**What you will do**
Your answer is to be every line of the material that includes the string "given".

**Data segment**
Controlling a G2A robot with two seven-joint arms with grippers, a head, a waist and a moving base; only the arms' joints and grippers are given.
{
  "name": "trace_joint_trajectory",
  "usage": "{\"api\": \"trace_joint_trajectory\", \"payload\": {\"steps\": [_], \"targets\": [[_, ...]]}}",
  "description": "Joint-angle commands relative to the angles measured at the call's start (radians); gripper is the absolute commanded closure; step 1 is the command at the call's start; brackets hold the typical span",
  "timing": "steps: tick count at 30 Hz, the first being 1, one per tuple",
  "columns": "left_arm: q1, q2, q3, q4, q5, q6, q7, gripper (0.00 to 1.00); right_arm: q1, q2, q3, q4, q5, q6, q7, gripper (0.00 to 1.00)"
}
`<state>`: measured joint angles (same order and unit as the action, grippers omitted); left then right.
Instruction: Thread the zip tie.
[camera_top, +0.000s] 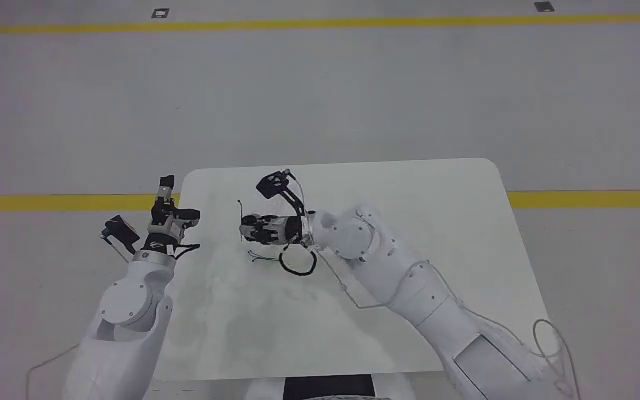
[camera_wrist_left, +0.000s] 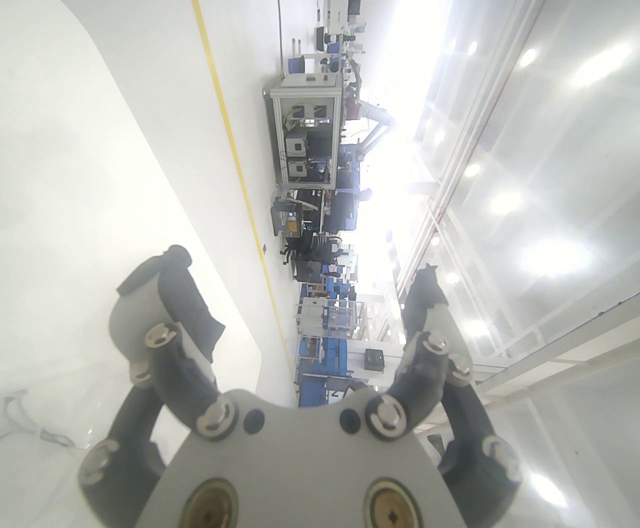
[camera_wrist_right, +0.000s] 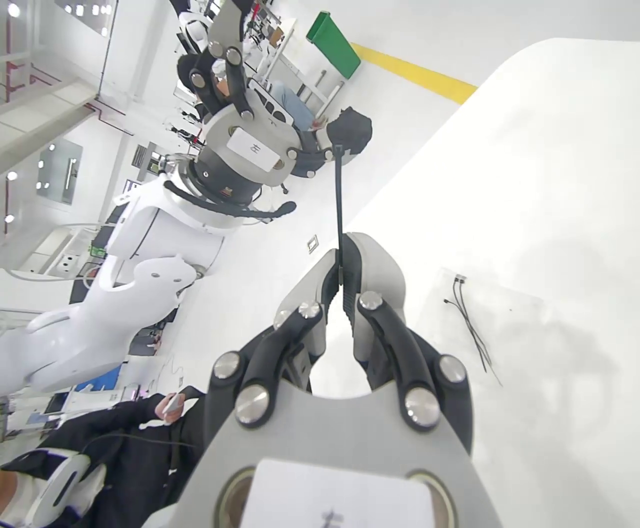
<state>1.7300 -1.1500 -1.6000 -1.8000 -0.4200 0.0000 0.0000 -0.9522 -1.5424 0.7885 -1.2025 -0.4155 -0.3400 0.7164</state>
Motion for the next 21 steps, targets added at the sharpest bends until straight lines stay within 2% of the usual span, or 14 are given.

**Output of the exercise**
Controlling a G2A robot with two seven-joint arms with grippers, a head, a waist and a moving base; only the arms' joints and grippers are given.
Motion for the next 21 steps, targets added at the sharpest bends until straight lines stay within 2% of the usual span, or 14 are given.

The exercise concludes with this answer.